Gun Violence Isn’t a “Fact of Life”—on the Campaign Trail, or Anywhere
The day after a 14-year-old boy in Georgia shot and killed two classmates and two teachers at his Georgia high school with his father’s military-style assault weapon in September, GOP vice presidential nominee JD Vance decided to speak up about the atrocity.
But he wasn’t announcing his support for banning AR-15s or instituting universal violent criminal background checks. He wasn’t mobilizing support for red flag laws.
Vance simply wanted to share his reflection that mass shootings are a “fact of life” in America. This passive observation seems designed to lull the American people back into political complacency and resignation.
Although the senator depicts mass shootings in schools, churches, synagogues, grocery stores, and town malls as a “fact of life” in America, they are better described as a fact of death in America. Gun violence is a constant and ubiquitous threat to human life.
Whether it arrives in the form of mass shootings or the more common one-on-one firearm attack, gun violence destroys the lives of tens of thousands of Americans every year. It is now the leading cause of death for children and teens under 18 years old in our country. Americans represent 97 percent of all youth firearm deaths among peer nations, where people regard American politicians’ blithe acceptance of gun violence death for children as something freakish and macabre.

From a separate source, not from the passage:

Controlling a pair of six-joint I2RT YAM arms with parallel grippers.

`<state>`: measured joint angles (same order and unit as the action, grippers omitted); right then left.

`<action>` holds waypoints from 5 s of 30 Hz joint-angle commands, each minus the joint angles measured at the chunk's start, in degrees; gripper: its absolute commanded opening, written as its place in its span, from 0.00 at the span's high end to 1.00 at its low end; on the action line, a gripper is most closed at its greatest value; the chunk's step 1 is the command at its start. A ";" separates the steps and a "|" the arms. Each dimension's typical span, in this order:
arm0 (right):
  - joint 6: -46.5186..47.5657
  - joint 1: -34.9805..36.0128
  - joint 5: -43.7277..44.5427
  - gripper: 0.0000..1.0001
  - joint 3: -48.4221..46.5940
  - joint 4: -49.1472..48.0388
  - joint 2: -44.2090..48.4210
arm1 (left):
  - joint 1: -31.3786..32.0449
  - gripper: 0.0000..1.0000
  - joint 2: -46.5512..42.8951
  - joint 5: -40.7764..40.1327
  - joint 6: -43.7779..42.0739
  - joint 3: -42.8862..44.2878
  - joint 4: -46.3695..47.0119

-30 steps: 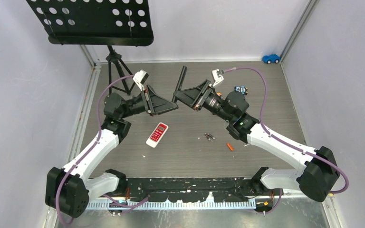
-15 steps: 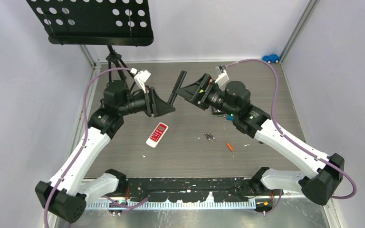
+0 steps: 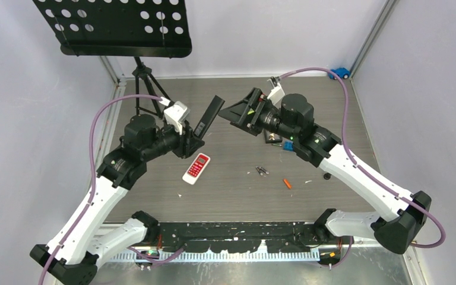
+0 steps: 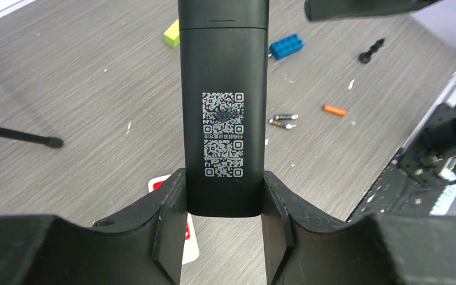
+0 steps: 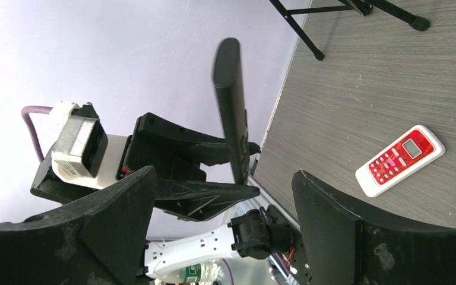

Despite what the NRA and MAGA politicians invite us to believe, we do not have to treat the ceaseless flood of gun casualties in American morgues and hospital emergency rooms as an inescapable, “tragic” part of human existence on earth. In fact, gun violence in our society is eminently preventable because experts agree that the easy availability of unrestricted guns is the chief cause of the colossal loss of life we face from guns every year.
But instead of acting on popular gun sense bills to create a universal violent felon background check or to remove weapons of war from school communities, GOP leaders like Vance and Lindsey Graham strike the pose of Marie Antoinette. After every massacre, we are invited to share their blasé attitude that “c’est la vie,” and “Let them eat thoughts and prayers.” As Donald Trump bluntly urged Americans after a recent mass shooting, we “have to get over it, we have to move forward.”
But contrast this passive-aggressive response to an assault weapon mass shooting at a public school with the GOP’s muscular response to an assault weapon mass shooting involving Trump himself. After the attempted assassination at Trump’s July 13 rally in Butler, Pennsylvania, Republicans did not throw up their hands and bemoan AR-15 gun violence as a sorrowful “fact of life.” They joined Democrats not only in aggressively condemning this appalling act of violence but in demanding a thorough federal investigation, insisting upon both House and Senate hearings. When those hearings uncovered myriad failures in the Secret Service’s preparations and response, the then-director of the Secret Service, Kimberly Cheatle, promptly resigned, making way for refocused leadership to improve security at presidential campaign events. Republicans seem to know how to act aggressively to protect Donald Trump and his rallygoers from mass shootings and AR-15 gun violence.
But when it comes to schoolchildren, churchgoers, and Walmart shoppers, Americans are invited to accept mass shootings as an immutable fact of life.
The terrible violence at Trump’s rally in Butler is in fact just a small piece of America’s broader gun violence epidemic. The lethal chaos in Butler wasn’t even the worst mass shooting in America that took place that day: On the evening of July 13, 2024, mass gunfire claimed the lives of four other Americans and wounded 10 others in Birmingham, Alabama. Each day in America, firearms take the lives and livelihoods of people from communities all over the country.
The Constitution defines our government’s purposes to be to form a more perfect Union, to establish justice, to ensure domestic tranquility, to provide for the common defense, to promote the general welfare, and to perpetuate the blessings of liberty. These imperatives are fundamental to our social contract. But all of them are undone and crushed by gun violence.
I’m heartened that Democrats and Republicans came together after the Butler attack to chart a new course for the Secret Service to better protect our presidents and candidates. Now we must summon the same shared resolve to protect America’s young people and all our communities from gun violence. Let’s make mass shootings a fact of American history and not a continuing fact of American life.